Although railway wagons had been built in Greece during the 19th century, most relevant constructions were being undertaken by the Railway companies themselves (see also Piraeus Railway Works). Basileiades's limited relevant involvement was an exception: already engaged in railway equipment construction, in 1899 the company undertook an order for a Steam Locomotive for Attica Railways; construction was done based on an original French design. The historic locomotive, called "Hellenis" (Greek lady), was delivered in 1900 and offered its services for nearly 50 years before it was scrapped (only its badge was saved, exhibited today in the Railway Museum in Athens). However, the whole venture was short-lived: although the Basileiades company had already proudly announced its "Locomotive producer" status in contemporary advertisements, it soon determined that further production of such steam locomotives would be unprofitable.

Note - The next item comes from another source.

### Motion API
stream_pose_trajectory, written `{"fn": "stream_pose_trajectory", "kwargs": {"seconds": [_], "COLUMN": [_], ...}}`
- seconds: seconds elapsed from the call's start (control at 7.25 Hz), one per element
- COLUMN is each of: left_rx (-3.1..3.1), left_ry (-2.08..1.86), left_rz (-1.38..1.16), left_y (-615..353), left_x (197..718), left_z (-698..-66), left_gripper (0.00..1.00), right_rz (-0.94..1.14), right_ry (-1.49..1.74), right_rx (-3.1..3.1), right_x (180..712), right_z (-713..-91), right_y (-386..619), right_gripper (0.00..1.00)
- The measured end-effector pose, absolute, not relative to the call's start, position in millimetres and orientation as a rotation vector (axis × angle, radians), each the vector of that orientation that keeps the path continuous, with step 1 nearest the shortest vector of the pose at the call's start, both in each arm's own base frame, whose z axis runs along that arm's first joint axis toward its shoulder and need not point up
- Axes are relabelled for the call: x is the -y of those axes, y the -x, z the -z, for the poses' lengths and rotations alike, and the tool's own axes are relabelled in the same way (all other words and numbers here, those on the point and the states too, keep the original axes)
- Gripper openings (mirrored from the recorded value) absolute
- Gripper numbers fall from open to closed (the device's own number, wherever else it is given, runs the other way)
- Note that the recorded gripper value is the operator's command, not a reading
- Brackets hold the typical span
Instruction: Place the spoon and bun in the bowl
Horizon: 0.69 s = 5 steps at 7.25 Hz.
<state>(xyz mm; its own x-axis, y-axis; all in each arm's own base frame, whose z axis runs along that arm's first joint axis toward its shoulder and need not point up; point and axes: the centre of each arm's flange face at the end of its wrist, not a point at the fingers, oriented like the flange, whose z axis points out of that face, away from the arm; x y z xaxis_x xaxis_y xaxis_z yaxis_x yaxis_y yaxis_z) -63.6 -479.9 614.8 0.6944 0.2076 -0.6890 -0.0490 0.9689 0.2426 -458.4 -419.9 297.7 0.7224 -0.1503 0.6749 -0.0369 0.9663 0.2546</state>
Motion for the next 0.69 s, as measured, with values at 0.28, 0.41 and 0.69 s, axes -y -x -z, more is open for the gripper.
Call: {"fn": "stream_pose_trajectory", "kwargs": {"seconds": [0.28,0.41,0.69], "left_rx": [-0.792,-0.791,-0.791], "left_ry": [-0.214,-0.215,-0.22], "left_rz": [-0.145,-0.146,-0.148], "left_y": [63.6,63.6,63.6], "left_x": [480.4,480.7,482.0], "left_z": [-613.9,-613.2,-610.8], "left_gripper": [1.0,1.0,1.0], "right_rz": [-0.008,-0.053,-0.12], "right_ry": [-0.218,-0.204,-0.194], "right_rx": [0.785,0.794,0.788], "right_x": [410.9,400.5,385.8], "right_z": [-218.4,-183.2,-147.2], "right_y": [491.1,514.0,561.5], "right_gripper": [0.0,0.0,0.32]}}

Progressively Basileiades focused more on shipbuilding and, increasingly, ship repairs, in new facilities it had created in 1896 in the Drapetsona area, and before WWII it operated the largest Greek shipyard. Its facilities were damaged during the war by German bombing, this being the first step to a gradual decline of the company which was finally acquired in 1953 by the Hellenic Chemical Products and Fertilizers Company, AEEHPL (member of the giant Bodosakis industrial group) during the latter's expansion of activities. AEEHPL itself went out of business in 1999 following the earlier collapse of Bodosakis's "empire", having already sold the building and docks to Piraeus Port Authority in 1963.

The area where the facilities of this historic company used to be, are still called "Basileiades (or Vasiliadis) coast" (Ακτή Βασιλειάδη). The two dry docks are still in use, owned by Piraeus Port Authority S.A. and leased to ship maintenance contractors, and are still sometimes referred as "Vassiliadis Docks".